Orlando Massacre | Cracks appearing in US bid to stop terrorism

A man lays down flowers during a vigil in front of the United States embassy in Berlin yesterday to honor the victims of the attack on the gay nightclub in Orlando

A man lays down flowers during a vigil in front of the United States embassy in Berlin yesterday to honor the victims of the attack on the gay nightclub in Orlando

The FBI let the Orlando mass-shooting suspect slip through its grasp despite interviewing him twice since 2013 due to a lack of evidence to hold him, a troubling fact that will pressure officials struggling to detect lone terrorists without eroding basic civil liberties.
The FBI is investigating Sunday’s killing spree at a gay dance club in Orlando, Florida, as an act of terrorism after 29-year-old shooting suspect Omar Mateen killed 49 people using an assault weapon and a handgun.
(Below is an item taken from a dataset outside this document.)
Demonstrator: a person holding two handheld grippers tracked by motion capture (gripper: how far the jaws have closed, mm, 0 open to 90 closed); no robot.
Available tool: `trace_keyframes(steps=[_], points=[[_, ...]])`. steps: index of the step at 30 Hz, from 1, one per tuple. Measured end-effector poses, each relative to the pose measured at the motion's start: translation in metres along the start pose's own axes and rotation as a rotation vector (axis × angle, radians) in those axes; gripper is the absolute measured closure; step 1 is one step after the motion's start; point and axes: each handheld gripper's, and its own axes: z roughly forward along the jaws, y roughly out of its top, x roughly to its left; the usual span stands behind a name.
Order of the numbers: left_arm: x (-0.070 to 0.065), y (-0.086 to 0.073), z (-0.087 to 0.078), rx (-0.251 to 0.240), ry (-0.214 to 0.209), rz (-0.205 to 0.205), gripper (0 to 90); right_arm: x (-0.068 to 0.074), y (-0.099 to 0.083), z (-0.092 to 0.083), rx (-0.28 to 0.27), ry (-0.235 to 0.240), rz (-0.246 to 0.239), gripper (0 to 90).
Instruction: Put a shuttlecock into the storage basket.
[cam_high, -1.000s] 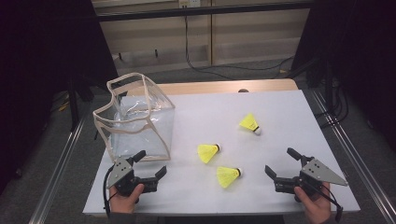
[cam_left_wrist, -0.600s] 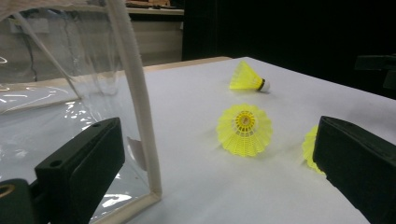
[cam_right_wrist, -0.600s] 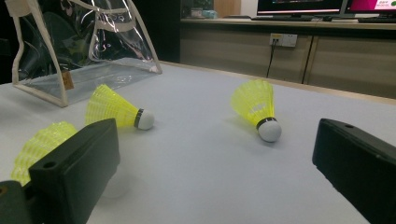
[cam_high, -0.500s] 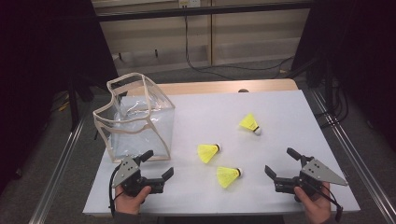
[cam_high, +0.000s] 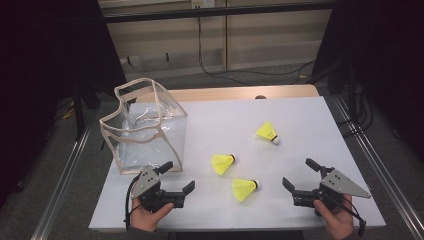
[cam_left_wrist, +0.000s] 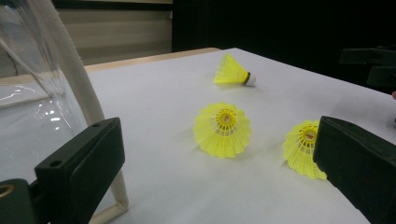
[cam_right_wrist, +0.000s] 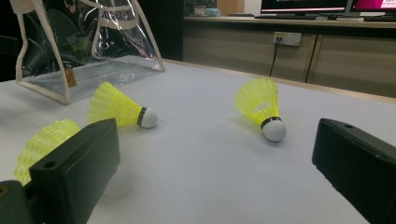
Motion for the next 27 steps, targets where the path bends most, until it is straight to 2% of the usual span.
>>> trace_keyframes(steps=[4,5,10,23,27], points=[[-0.002,0.001,0.003,0.011,-0.007,0.007,2.1,0.000,0.000,0.000,-0.002,0.003,-0.002,0.7],[-0.003,0.002,0.004,0.010,-0.016,-0.007,2.1,0.000,0.000,0.000,-0.001,0.003,-0.002,0.7],[-0.006,0.004,0.009,0.012,-0.015,-0.015,2.1,0.001,0.000,0.000,-0.002,0.009,-0.004,0.7],[-0.013,0.005,0.025,0.067,-0.041,0.002,2.3,0.002,0.000,0.002,0.004,0.014,-0.009,0.7],[-0.016,0.004,0.031,0.086,-0.048,0.020,2.4,0.002,0.000,0.002,0.003,0.017,-0.012,0.7]])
Mateen, who called 9-1-1 as he began the assault to claim allegiance to Islamic State, was killed in a shootout with police.
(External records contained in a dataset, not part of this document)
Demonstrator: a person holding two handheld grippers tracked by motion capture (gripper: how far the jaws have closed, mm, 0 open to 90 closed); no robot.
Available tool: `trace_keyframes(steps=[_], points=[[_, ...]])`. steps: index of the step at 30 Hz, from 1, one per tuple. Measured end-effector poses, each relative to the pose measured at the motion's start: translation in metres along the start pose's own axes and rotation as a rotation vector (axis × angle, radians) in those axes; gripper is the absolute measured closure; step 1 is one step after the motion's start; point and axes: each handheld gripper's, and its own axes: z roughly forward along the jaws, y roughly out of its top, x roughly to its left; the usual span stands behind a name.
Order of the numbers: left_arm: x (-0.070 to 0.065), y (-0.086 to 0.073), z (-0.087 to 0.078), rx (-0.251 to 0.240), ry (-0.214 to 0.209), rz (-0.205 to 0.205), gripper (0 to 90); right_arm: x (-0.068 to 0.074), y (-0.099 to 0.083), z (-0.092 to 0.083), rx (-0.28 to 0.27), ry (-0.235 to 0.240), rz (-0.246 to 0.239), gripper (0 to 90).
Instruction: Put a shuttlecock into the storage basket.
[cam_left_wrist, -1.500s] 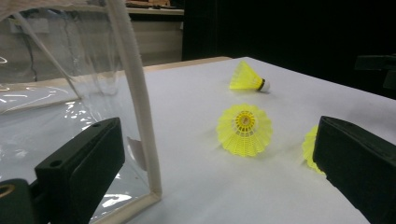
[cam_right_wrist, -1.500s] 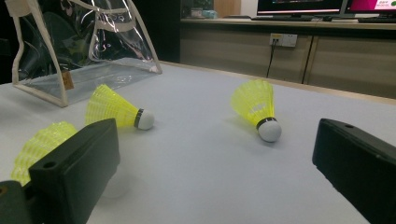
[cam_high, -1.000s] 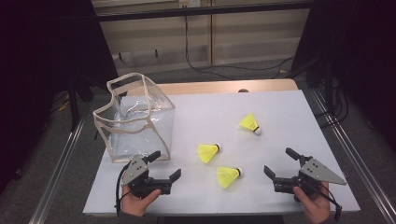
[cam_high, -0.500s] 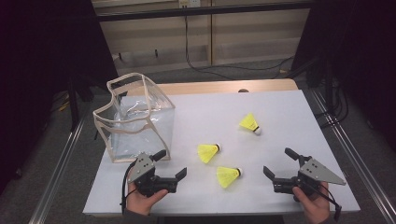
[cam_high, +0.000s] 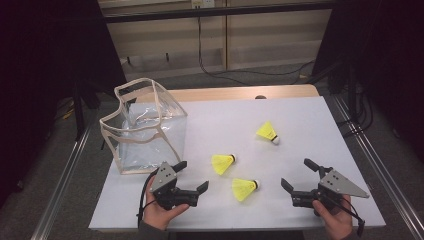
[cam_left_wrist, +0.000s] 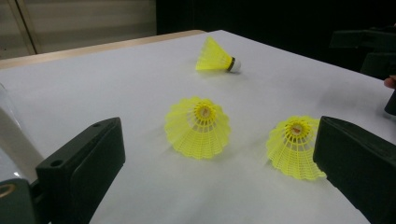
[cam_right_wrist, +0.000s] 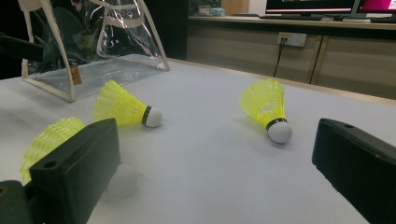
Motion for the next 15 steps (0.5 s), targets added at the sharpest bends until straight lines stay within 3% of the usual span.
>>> trace_keyframes(steps=[15], points=[[-0.004,0.001,0.016,0.061,-0.021,-0.001,5.4,0.000,0.000,0.001,-0.001,0.001,-0.007,0.8]])
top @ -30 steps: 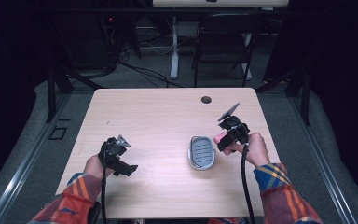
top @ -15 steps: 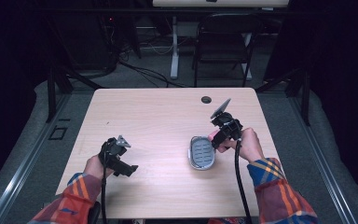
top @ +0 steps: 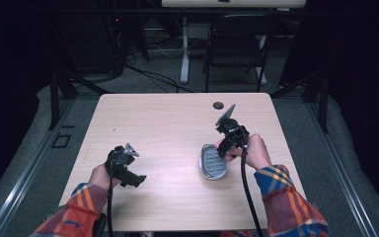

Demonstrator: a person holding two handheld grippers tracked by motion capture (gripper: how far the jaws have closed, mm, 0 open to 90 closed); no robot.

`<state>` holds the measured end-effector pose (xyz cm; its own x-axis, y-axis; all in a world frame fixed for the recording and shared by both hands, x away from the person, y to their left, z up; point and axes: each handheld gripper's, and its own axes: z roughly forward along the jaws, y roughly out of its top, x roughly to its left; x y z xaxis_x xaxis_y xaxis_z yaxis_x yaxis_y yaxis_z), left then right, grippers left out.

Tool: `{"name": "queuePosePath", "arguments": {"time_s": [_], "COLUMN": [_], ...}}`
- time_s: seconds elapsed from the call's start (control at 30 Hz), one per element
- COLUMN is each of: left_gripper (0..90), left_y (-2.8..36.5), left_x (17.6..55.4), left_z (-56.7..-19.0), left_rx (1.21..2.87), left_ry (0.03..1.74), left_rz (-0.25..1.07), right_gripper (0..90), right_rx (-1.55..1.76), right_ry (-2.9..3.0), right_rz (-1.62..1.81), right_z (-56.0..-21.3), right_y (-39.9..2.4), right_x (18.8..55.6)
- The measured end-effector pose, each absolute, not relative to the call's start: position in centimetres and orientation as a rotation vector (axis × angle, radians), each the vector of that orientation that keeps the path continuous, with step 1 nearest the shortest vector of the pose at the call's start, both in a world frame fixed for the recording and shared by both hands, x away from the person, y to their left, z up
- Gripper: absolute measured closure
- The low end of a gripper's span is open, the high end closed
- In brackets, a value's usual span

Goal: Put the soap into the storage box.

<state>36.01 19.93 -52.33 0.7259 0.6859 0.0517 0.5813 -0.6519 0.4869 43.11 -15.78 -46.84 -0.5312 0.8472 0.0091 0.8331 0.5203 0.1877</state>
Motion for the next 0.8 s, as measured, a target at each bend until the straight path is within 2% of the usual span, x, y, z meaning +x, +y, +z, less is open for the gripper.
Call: {"name": "queuePosePath", "arguments": {"time_s": [0.8], "left_gripper": [1.3], "left_y": [20.0], "left_x": [36.0], "left_z": [-52.3], "left_rx": [2.491], "left_ry": [0.962], "left_rz": [0.315], "right_gripper": [36.7], "right_rx": [1.487], "right_ry": [2.656], "right_rz": [0.086], "right_z": [-48.9], "right_y": [-11.4], "right_x": [43.8]}}
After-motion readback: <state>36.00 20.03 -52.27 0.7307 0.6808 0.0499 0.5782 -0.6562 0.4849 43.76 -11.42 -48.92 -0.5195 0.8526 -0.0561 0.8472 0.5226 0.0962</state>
While the U.S. has made progress in countering groups like Islamic State on the ground overseas, technology allows their radical ideology to reach across borders and lure true believers, the socially disaffected or the mentally unstable. Even when a potential terrorism suspect comes to the attention of U.S. law enforcement – as Mateen did – there may not be enough evidence, resources or coordination to continue an investigation.
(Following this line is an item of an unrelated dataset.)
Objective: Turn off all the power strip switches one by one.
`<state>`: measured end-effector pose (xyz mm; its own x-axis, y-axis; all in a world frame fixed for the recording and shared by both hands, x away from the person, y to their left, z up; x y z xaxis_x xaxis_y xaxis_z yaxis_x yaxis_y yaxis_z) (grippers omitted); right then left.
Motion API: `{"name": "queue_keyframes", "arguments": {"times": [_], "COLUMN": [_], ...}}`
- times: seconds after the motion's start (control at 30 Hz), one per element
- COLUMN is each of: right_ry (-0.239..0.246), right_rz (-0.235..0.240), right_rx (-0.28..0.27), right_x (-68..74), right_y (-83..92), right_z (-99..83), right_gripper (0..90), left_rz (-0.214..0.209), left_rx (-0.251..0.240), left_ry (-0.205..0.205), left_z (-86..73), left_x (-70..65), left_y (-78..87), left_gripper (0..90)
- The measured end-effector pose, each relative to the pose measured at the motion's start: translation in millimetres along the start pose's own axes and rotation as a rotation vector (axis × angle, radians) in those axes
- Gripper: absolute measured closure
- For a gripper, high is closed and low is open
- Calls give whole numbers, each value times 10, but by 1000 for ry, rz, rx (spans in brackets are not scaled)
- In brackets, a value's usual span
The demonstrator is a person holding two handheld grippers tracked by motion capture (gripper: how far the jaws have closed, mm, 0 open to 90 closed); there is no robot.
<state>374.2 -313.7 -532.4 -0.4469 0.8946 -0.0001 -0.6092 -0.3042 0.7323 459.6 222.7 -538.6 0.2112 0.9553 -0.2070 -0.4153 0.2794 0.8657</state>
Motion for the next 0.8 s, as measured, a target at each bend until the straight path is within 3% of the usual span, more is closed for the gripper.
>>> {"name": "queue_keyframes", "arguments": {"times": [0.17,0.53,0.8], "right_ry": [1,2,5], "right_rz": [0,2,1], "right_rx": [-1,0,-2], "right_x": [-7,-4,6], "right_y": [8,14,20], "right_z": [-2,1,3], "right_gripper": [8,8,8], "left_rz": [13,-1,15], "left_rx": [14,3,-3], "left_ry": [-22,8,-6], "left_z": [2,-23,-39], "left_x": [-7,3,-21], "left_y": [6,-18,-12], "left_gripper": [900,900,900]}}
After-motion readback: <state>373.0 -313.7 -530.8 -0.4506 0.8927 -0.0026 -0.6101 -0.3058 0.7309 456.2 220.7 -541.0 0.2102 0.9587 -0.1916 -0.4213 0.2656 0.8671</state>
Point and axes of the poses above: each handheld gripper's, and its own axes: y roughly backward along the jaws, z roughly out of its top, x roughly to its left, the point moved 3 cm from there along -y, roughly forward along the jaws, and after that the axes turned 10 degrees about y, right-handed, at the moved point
“Law enforcement is following hundreds of people and there are thousands of people that have come on their radar,” Shawn Henry, a former FBI executive assistant director, said in an interview. “The complexity of trying to navigate our laws and Constitution while trying to maintain optimal security is a really difficult challenge. You just cannot protect against everything.”
The FBI said it interviewed Mateen in 2013 because the agency was told he had made inflammatory remarks about having terrorist ties and again in 2014 because of a connection to an American who went to fight with Islamic State.
“Those interviews turned out to be inconclusive, so there was nothing to keep the investigation going,” Ronald Hopper, an FBI assistant special agent in charge of the bureau’s Orlando office, told reporters Sunday.
Senior U.S. national security officials, including Federal Bureau of Investigation Director James Comey, have warned for several years about the threat from “lone-wolf” terrorists – those who become self-
radicalized and plot attacks with little notice or resources.
The challenge for intelligence and law enforcement officials, however, is knowing when radical beliefs have crossed the line into action.
“The step from just having some extreme views to acting violently is extremely hard to detect from the outside unless that individual is sharing that with others on social media, telephonically, or what have you,” said Daniel Benjamin, director of the Dickey Center at Dartmouth College and a former State Department counterterrorism coordinator.
That effort is compounded in a country like the U.S., where free speech and the ability to buy guns are considered fundamental rights. “Just making statements isn’t enough to arrest somebody,” Republican Senator Marco Rubio of Florida, a member of the Intelligence Committee, said on CBS News.
“The ominous feeling today is that while lone-wolf operators may 99 percent of the time not be capable of complex, high-end attacks on their own, we’ve been reminded of how much damage an assault weapon can do,” said Benjamin.
Officials say it is too early to determine what, if any, actual link Mateen had with Islamic State, despite his 9-1-1 call and the group’s announcement claiming credit for the assault. Even as Islamic State has lost territory in Syria, Iraq and Libya, individuals connected or inspired by the group have carried out successful attacks in the past year in Paris, Brussels, San Bernardino, California – and now perhaps Orlando.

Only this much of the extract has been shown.